■ What to do
Start at the line below containing "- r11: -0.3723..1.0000" and stop at the line containing "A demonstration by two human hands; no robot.". Repeat every line of that stretch exactly, and nothing outside it.

****************************************

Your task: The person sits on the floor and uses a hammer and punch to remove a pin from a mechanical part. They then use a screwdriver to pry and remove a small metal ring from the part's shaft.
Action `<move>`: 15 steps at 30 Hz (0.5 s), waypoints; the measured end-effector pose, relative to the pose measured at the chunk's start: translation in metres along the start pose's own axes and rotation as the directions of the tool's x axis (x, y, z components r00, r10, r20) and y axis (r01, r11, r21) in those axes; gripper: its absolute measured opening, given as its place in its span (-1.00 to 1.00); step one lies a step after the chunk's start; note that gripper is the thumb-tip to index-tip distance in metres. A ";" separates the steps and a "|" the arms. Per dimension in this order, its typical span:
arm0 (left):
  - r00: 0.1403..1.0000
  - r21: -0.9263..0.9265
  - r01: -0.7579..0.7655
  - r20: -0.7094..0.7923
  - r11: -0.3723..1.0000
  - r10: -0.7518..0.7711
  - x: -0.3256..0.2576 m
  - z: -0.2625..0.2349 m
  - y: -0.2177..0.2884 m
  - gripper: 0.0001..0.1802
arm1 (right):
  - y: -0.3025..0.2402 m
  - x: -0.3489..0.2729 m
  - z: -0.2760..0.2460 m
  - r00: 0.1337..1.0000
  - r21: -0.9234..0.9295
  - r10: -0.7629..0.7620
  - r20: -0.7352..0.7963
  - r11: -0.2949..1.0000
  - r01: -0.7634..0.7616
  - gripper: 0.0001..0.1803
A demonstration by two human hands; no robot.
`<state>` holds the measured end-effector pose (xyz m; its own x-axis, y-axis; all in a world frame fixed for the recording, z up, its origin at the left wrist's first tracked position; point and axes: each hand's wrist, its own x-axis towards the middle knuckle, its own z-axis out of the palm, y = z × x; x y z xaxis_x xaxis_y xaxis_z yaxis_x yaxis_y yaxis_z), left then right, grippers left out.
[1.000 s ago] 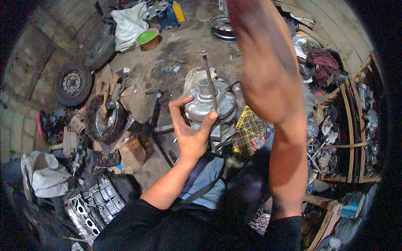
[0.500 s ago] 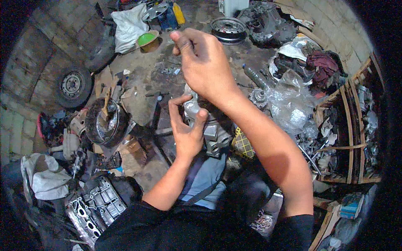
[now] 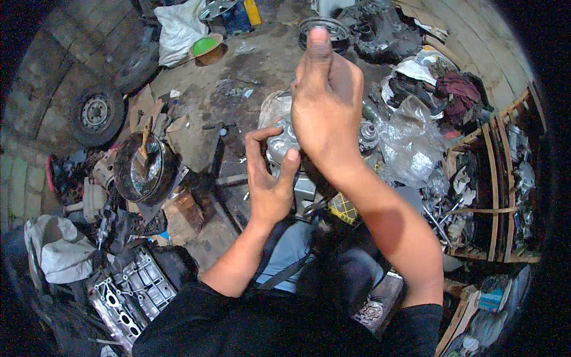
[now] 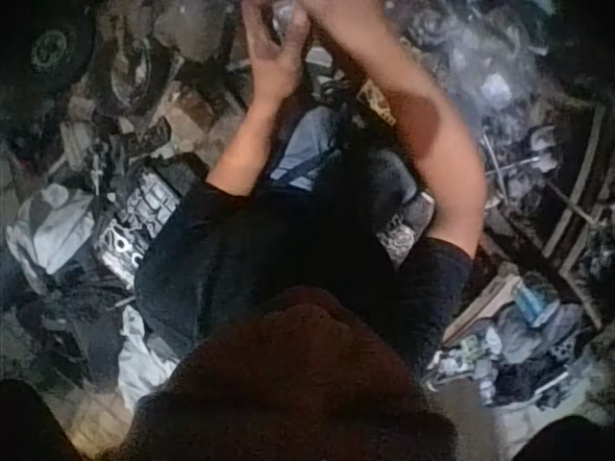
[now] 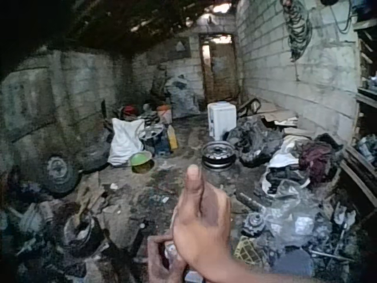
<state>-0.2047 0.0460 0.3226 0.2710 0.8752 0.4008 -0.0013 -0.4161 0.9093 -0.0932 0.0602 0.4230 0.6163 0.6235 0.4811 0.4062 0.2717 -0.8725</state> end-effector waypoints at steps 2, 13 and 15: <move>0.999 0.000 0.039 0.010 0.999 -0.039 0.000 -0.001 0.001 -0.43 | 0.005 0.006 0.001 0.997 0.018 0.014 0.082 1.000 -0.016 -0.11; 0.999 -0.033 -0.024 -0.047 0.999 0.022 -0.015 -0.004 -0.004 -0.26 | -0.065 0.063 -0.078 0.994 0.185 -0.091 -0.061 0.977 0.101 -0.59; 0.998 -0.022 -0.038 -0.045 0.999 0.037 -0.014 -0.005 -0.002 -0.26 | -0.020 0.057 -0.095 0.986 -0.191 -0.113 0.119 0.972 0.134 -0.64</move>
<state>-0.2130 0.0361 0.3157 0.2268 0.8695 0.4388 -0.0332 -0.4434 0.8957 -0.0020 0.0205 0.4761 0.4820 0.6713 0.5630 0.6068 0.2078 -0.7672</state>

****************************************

■ Answer to this exercise
  - r11: -0.3723..1.0000
  - r10: -0.7518..0.7711
  - x: -0.3256..0.2576 m
  - z: -0.2625..0.2349 m
  - y: -0.2177..0.2884 m
  - gripper: 0.0001..0.1802
arm1 (right):
  - y: -0.3025..0.2402 m
  - x: -0.3489..0.2729 m
  - z: -0.2760..0.2460 m
  - r00: 0.1337..1.0000
  - r21: -0.9234..0.9295
  - r10: -0.7629..0.7620
  - r20: -0.7352..0.7963
  - r11: -0.2949..1.0000
  - r01: -0.7634..0.7616
  - gripper: 0.0001..0.1803
A demonstration by two human hands; no robot.

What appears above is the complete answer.